Yukon News - January 14, 2009



THE ARTS

MUSIC TO RUN HUSKIES AND HUSQVARNAS BY

By Genesee Keevil
Senior Reporter
At minus 25, the cowboy hat and snakeskin boots were a dead giveaway.
Tim Hus is not a Yukoner. But that hasn’t stopped the Canadiana cowboy from singing about sled dogs and chainsaws, growing muttonchops like a Yukon riverboat gambler and that damned old Dempster Highway.
The rising Alberta country star finally made it North last week, driving up the highway that’s made it into lots of his truckin’ songs. The Alaska highway’s grades and curves weren’t as threatening as expected. Steamboat Mountain wasn’t much, he said.
But the Yukon is better than imagined.
“Everything is called the gold pan or the nugget, and even the beer has huskies and bears on it,” said Hus with a grin.
“Most of the places I write about, I’m familiar with so I was itchin’ to get up here and see if what I had in mind was right – it is.”
Hus came to Whitehorse for a break, after a non-stop winter of gigging down South.
He wanted to do some ice-fishing.
Hus didn’t catch anything, except an intimate gig at Music Yukon.
“I play anywhere they need a guy in a hat,” he said, the melting snow dripping off the wide tan brim onto the table.
Turns out tractor pulls, rodeos, the Calgary Stampede and plenty of bars all over Canada need a guy in a hat.
When Hus plays in boomtowns, like Grande Prairie and Fort McMurray, there’s a sense that people are there just for work, he said.
“They’re just there to make money; there’s not a good sense of community,” he said.
“It’s all men and equipment. And every place has a big row of diesels out front – all running.
“I don’t get that impression from the Yukon – people here have chosen to be here.”
Hus would move to Whitehorse if it weren’t such a bad location to tour from.
Bushpilot Buckaroo, his latest release is a frontier album.
And the North has that same frontier mythology to it, he said.
“I’m drawn to that here, with the paddlewheelers and sled dogs.”

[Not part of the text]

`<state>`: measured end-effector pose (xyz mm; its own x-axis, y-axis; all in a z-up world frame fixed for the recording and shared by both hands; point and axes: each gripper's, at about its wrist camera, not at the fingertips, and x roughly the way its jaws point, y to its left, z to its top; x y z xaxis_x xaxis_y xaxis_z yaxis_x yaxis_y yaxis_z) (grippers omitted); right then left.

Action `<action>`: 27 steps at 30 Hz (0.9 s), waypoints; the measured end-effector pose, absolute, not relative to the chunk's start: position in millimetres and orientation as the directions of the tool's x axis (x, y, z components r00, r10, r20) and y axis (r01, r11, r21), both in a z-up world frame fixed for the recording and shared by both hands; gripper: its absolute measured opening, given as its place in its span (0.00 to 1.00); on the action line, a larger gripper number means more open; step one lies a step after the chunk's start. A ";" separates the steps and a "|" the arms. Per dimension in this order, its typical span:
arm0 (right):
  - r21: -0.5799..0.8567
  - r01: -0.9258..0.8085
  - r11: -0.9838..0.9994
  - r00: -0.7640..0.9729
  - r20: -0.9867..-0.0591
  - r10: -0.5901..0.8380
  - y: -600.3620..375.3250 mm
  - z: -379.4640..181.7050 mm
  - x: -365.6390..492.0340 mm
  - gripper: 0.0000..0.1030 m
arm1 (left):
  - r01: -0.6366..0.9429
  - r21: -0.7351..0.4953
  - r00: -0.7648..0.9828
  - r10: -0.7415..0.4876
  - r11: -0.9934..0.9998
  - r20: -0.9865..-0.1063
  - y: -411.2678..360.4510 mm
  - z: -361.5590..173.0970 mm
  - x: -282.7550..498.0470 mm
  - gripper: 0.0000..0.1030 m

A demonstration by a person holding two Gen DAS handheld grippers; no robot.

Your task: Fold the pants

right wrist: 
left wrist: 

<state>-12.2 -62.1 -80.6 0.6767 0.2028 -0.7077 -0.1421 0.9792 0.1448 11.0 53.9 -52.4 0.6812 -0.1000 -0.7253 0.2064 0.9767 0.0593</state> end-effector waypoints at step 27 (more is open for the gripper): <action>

There’s a romance to Hus’ music that lures more fans than the usual big-haired, tapered-jeans country scenesters.
There was an Alberta show where Hus walked into a room full of punks, with tall purple Mohawks, leather jackets and spiky studs.

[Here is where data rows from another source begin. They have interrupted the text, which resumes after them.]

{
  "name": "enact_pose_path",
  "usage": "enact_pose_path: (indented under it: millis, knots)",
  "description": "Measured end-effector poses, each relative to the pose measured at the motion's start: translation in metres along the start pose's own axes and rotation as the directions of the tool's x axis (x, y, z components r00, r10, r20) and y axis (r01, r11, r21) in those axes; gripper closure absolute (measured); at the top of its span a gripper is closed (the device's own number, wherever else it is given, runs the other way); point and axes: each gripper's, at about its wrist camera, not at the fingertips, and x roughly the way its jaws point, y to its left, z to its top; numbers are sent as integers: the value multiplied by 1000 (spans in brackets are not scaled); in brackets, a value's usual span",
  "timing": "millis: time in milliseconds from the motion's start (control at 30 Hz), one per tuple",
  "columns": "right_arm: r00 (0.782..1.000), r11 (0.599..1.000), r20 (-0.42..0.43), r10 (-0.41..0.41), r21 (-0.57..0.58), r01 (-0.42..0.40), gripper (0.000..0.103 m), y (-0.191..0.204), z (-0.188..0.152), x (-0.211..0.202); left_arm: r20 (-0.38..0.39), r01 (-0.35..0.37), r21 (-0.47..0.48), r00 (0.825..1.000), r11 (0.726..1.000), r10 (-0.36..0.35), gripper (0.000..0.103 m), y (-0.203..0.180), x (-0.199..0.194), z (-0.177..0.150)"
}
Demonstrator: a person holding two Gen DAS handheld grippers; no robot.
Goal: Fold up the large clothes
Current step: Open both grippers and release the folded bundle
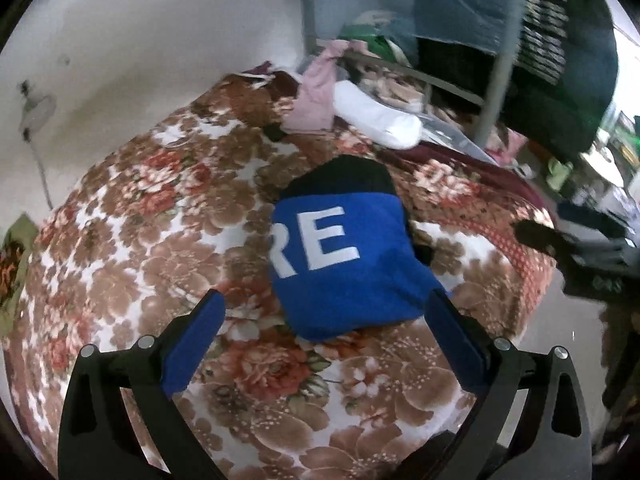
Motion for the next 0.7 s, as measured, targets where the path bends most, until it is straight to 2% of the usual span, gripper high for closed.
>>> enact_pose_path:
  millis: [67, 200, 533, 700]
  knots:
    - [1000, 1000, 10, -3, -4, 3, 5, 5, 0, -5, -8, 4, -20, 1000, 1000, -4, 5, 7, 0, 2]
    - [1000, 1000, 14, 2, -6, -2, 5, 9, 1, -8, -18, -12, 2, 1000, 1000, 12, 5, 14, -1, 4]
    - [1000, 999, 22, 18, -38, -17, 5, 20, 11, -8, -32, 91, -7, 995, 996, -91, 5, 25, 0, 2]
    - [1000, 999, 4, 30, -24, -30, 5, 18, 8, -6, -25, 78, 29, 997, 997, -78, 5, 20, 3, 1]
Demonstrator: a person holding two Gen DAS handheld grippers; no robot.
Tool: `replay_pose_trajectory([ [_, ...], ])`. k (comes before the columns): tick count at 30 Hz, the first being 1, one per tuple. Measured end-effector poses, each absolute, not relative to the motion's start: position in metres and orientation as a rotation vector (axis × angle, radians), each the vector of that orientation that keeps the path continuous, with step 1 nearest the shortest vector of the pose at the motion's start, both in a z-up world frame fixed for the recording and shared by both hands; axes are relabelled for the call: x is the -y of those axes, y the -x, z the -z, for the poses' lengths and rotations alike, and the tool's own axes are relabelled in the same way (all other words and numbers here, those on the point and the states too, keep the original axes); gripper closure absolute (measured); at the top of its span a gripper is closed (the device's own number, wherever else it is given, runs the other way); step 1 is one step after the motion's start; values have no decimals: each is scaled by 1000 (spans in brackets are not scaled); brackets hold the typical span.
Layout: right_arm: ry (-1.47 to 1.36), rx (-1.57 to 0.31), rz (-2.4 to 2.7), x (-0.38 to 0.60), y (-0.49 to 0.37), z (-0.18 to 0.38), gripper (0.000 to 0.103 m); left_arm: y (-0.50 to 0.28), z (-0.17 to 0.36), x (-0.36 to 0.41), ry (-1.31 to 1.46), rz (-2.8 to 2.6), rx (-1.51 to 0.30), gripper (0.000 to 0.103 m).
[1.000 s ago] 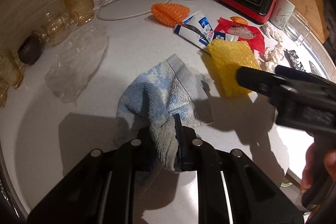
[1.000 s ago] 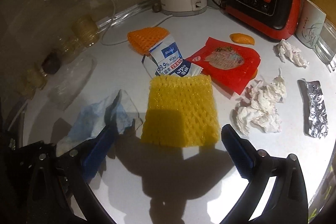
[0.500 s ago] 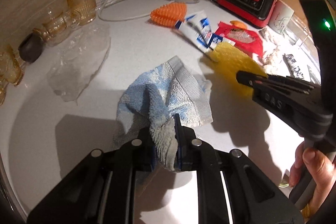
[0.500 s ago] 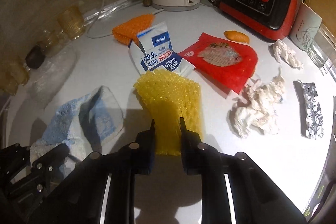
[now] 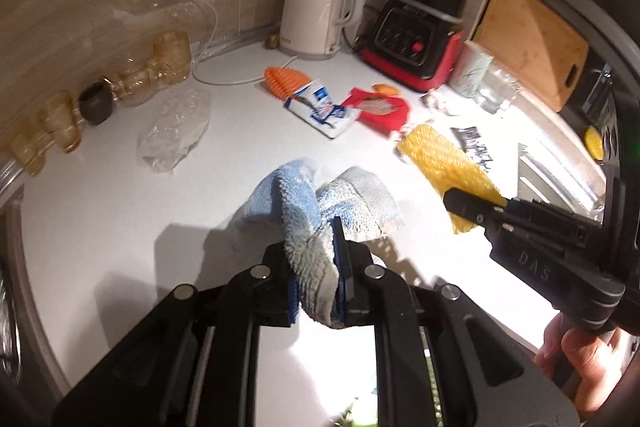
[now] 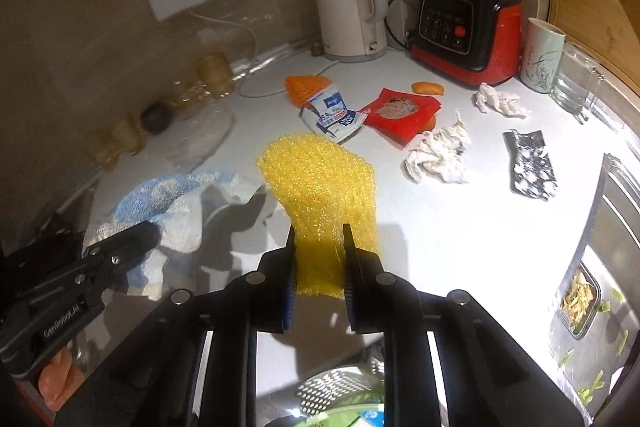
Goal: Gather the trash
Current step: 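Grasp the yellow foam net with the right gripper while the left gripper holds the towel, then release the towel and yellow net into the green basket from both grippers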
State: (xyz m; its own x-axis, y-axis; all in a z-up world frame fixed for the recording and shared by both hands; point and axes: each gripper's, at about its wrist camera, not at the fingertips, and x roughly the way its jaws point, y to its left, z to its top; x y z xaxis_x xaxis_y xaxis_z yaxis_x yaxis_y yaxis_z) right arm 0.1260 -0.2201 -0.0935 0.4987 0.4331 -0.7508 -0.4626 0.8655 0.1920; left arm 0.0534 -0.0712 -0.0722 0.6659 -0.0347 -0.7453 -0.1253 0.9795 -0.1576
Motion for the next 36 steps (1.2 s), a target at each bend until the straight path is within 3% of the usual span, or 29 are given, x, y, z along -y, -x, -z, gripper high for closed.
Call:
replay_pose_trajectory([
  [12, 17, -820, -649, 351, 16, 45, 83, 87, 30, 206, 230, 21, -809, 90],
  [19, 30, -828, -627, 397, 52, 49, 82, 116, 49, 270, 165, 31, -870, 90],
  [28, 27, -840, -629, 422, 68, 60, 81, 126, 64, 290, 153, 23, -921, 89],
  [29, 27, -842, -631, 423, 68, 62, 81, 124, 69, 290, 157, 31, -944, 87],
  [31, 24, -849, -630, 426, 68, 65, 81, 120, 80, 291, 165, 33, -1003, 58],
  [32, 20, -855, -630, 427, 67, 68, 81, 119, 85, 292, 169, 23, -1015, 35],
  [33, 16, -862, -631, 428, 67, 71, 81, 120, 89, 292, 167, -1, -1014, 26],
  [36, 13, -880, -632, 430, 64, 77, 81, 122, 94, 295, 145, -15, -1020, 21],
])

“I was the only cowboy hat there,” he said
“I thought,’This could be interesting’”
But as soon as he started singing, the punked-out crowd joined in.
“They knew all my songs,” said Hus.
Great artists, like Johnny Cash, transcend their genres, and Hus is thrilled when fans who can’t stand country take to his tunes.

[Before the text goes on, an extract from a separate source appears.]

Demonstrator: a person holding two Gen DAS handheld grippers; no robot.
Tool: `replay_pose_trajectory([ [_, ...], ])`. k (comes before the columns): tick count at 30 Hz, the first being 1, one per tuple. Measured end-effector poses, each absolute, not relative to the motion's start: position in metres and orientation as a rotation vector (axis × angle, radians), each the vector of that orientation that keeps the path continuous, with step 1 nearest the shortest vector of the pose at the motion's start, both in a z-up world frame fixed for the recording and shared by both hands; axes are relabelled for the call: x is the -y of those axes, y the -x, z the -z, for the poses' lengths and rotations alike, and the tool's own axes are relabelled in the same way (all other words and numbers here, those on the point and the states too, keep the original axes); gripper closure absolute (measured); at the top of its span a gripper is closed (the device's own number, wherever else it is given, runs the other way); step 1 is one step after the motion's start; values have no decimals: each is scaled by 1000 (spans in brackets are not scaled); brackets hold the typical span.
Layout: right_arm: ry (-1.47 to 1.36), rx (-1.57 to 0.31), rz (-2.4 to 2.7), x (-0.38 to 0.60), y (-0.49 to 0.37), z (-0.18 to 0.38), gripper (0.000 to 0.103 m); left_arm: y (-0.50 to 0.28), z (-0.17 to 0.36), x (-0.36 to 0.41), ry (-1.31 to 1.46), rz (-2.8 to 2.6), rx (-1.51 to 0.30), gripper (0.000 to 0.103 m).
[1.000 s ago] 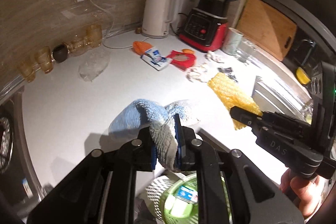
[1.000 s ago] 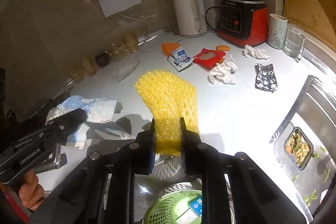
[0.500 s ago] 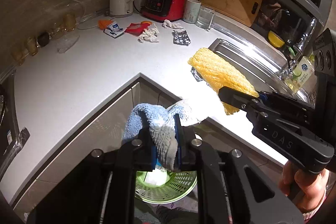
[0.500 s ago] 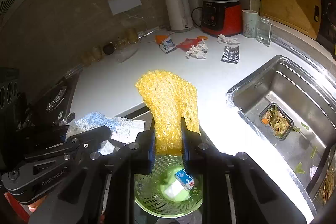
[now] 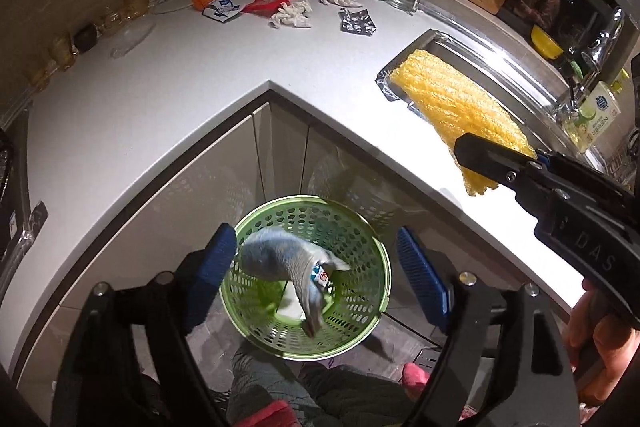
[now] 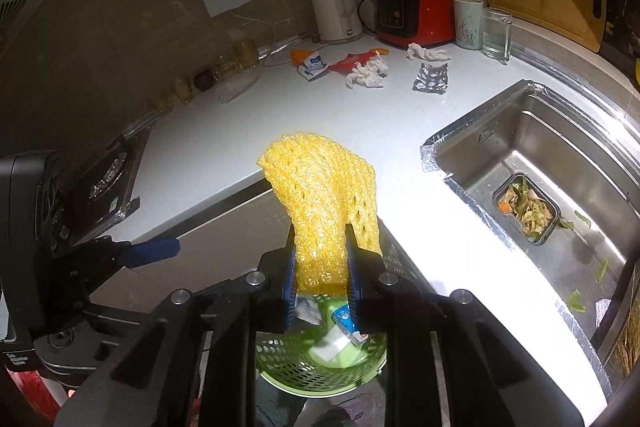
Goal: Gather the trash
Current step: 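Release the towel and yellow net into the green basket from both grippers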
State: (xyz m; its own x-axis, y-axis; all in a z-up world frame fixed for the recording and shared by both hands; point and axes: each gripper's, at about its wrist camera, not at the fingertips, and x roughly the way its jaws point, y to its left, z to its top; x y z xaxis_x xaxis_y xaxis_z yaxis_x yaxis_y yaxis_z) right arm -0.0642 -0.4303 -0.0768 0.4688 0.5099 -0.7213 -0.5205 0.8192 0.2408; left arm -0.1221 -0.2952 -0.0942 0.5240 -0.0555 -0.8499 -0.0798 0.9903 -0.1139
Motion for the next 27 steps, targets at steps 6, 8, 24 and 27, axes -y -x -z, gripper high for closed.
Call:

The songs are like touchstones, he said.
“I sing about the different provinces, forestry, fishing, cowboying, truckin’, and workin’ the oil rigs, and it doesn’t take too long before I sing a song that hits home for everyone in the audience.”
It all started in a log camp.
Fresh out of high school, Hus was set to drive truck, just like his dad.
The brake course started on Friday, but on Thursday he got a call from the logging camp and that was it.
“I wrote my first song to entertain the guys in camp,” he said.
“They’re a great audience – entertainment starved and tone deaf from all those chainsaws.”
It was a song about work in the camp, and it was a hit.
“I’m always looking for that common thread people can grab hold of,” said Hus.
“And I got so good at writing songs about working, I don’t work anymore.”
Hus grew up listening to American folk and railway songs in Nelson, BC.
Songs like the Wreck of the Old ‘97 are great, but music you can relate to is more inspiring, he said.
Stompin’ Tom Connors’ song about Vancouver’s Second Narrows Bridge came to mind.
“It’s about places I’ve been,” he said.
“You can actually touch those places.”
Now, Stompin’ Tom has referred to Hus as an inspiration, mentioning him to local media when he last played Calgary.
Hus was playing the same night, and, unfortunately, missed the show.
Ian Tyson also came out to see Hus, who was just signed to Tyson’s label, Stony Plain Records.
But Hus doesn’t want to be “plugged into the hit machine,” and he doesn’t plan to move to Nashville, Tennessee.
He’s more interested in chronicling the Canadian experience.
Canadian country singers writing about Texas sound goofy, he said.
“They’ve never been there, it’s just what they think they should be doing.”
“You do better if you write honestly about what you know.”
Hus, who plans to return to the North, keeps on applying for all the Yukon’s music festivals.
And he’s got lots to say about the territory.
“The trapline set and the cordwood split, racks in the smokehouse all filled up, fresh game in the backs of the hunters’ trucks,” he sings in Huskies and Husqvarnas.